─── Exercise data
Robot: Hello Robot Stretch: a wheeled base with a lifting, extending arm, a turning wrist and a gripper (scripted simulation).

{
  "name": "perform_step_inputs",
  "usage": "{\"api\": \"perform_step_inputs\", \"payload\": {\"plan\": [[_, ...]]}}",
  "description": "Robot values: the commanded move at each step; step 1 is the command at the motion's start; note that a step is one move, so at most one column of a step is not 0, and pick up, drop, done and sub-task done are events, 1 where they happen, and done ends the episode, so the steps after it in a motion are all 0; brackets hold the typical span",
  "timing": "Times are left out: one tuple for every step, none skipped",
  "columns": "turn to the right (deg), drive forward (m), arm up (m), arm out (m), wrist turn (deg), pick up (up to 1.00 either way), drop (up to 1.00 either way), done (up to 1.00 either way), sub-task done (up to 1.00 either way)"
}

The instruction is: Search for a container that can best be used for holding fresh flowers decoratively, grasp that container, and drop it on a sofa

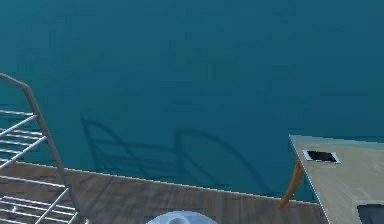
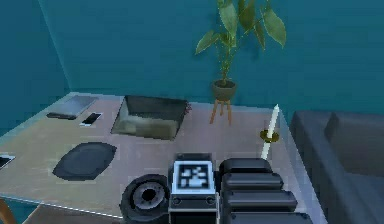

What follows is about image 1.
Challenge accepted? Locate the white round bowl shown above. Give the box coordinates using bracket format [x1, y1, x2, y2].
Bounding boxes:
[145, 210, 219, 224]

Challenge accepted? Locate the black flat tablet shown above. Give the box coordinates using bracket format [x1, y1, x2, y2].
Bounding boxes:
[302, 149, 342, 165]

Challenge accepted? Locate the pale grey wooden table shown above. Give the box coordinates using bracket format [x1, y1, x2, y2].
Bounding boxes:
[277, 134, 384, 224]

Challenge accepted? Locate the dark grey box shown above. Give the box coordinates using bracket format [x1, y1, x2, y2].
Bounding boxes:
[356, 203, 384, 224]

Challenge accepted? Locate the grey metal wire rack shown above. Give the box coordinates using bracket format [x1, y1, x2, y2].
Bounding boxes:
[0, 72, 90, 224]

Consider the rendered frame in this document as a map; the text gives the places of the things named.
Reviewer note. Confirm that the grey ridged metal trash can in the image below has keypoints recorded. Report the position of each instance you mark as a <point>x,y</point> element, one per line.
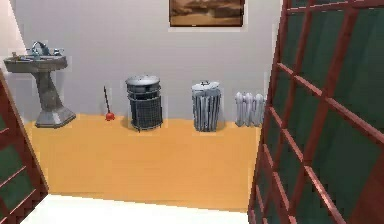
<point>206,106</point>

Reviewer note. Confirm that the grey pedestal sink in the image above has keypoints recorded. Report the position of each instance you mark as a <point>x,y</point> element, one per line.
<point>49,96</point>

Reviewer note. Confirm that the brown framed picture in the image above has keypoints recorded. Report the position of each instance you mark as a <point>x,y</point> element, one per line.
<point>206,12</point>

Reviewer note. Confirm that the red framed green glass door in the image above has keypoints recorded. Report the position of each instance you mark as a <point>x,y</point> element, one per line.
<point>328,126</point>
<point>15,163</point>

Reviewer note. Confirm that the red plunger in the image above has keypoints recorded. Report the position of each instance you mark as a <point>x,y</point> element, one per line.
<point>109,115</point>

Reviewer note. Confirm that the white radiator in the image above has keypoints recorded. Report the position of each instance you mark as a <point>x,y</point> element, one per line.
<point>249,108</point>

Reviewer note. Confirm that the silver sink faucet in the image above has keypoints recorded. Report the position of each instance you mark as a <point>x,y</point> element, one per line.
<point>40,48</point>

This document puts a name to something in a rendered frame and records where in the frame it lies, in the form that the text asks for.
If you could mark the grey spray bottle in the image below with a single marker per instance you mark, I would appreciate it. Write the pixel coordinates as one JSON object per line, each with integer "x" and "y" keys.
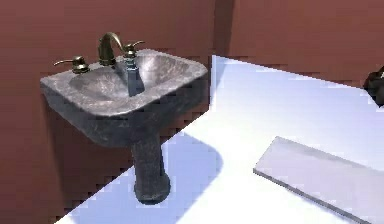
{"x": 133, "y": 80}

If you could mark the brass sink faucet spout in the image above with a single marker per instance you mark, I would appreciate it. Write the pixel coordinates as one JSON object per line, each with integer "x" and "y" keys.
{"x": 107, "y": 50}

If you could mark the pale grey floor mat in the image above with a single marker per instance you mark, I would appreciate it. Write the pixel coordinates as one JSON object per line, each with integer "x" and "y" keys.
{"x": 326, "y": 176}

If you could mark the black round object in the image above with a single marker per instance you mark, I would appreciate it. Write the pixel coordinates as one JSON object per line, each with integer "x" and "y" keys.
──────
▸ Directions: Write out every entry exactly. Pictures do not belong in the copy.

▸ Completed task:
Robot: Hello Robot Stretch: a wheeled base with a lifting, extending arm, a turning wrist and a gripper (scripted simulation).

{
  "name": "perform_step_inputs",
  "usage": "{\"api\": \"perform_step_inputs\", \"payload\": {\"plan\": [[_, ...]]}}",
  "description": "Robot values: the commanded move at each step; step 1 is the command at the motion's start; note that a step is one move, so at most one column of a step is not 0, and pick up, drop, done and sub-task done are events, 1 where they happen, and done ends the episode, so the steps after it in a motion are all 0; brackets hold the typical span",
  "timing": "Times are left out: one tuple for every step, none skipped",
  "columns": "turn to the right (deg), drive forward (m), arm up (m), arm out (m), wrist turn (deg), pick up (up to 1.00 either way), drop (up to 1.00 either way), done (up to 1.00 either way), sub-task done (up to 1.00 either way)"
}

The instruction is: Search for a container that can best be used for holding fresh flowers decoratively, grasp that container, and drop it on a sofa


What follows is about image 1.
Challenge accepted? Locate the white round bowl shown above. Give the box coordinates using bracket format [x1, y1, x2, y2].
Bounding boxes:
[145, 210, 219, 224]

Challenge accepted? Locate the black flat tablet shown above. Give the box coordinates using bracket format [x1, y1, x2, y2].
Bounding boxes:
[302, 149, 342, 165]

Challenge accepted? Locate the pale grey wooden table shown above. Give the box coordinates using bracket format [x1, y1, x2, y2].
Bounding boxes:
[277, 134, 384, 224]

Challenge accepted? Locate the dark grey box shown above. Give the box coordinates using bracket format [x1, y1, x2, y2].
Bounding boxes:
[356, 203, 384, 224]

Challenge accepted? Locate the grey metal wire rack shown above. Give the box coordinates using bracket format [x1, y1, x2, y2].
Bounding boxes:
[0, 72, 90, 224]

Consider the rendered frame in this document as a map; the text gives the places of the things named.
Reviewer note. Confirm that the grey ridged metal trash can in the image below has keypoints recorded. Report the position of each instance you mark as a <point>x,y</point> element, one per line.
<point>206,106</point>

Reviewer note. Confirm that the grey pedestal sink in the image above has keypoints recorded. Report the position of each instance you mark as a <point>x,y</point> element, one per line.
<point>49,96</point>

Reviewer note. Confirm that the brown framed picture in the image above has keypoints recorded. Report the position of each instance you mark as a <point>x,y</point> element, one per line.
<point>206,12</point>

Reviewer note. Confirm that the red framed green glass door in the image above has keypoints recorded. Report the position of each instance you mark as a <point>x,y</point> element, one per line.
<point>328,126</point>
<point>15,163</point>

Reviewer note. Confirm that the red plunger in the image above has keypoints recorded. Report the position of each instance you mark as a <point>x,y</point> element, one per line.
<point>109,115</point>

Reviewer note. Confirm that the white radiator in the image above has keypoints recorded. Report the position of each instance you mark as a <point>x,y</point> element, one per line.
<point>249,108</point>

Reviewer note. Confirm that the silver sink faucet in the image above has keypoints recorded. Report the position of each instance you mark as a <point>x,y</point> element, one per line.
<point>40,48</point>

This document puts a name to something in a rendered frame and records where in the frame it lies, in the form that the text asks for.
If you could mark the grey spray bottle in the image below with a single marker per instance you mark, I would appreciate it. Write the pixel coordinates as one JSON object per line, each with integer "x" and "y" keys.
{"x": 133, "y": 80}

If you could mark the brass sink faucet spout in the image above with a single marker per instance you mark, I would appreciate it. Write the pixel coordinates as one JSON object per line, each with integer "x" and "y" keys.
{"x": 107, "y": 50}

If you could mark the pale grey floor mat in the image above with a single marker per instance you mark, I would appreciate it. Write the pixel coordinates as one JSON object per line, each with integer "x" and "y" keys.
{"x": 326, "y": 176}

If you could mark the black round object in the image above with a single marker per instance you mark, I would appreciate it. Write the pixel coordinates as one JSON object per line, each with integer "x" and "y" keys.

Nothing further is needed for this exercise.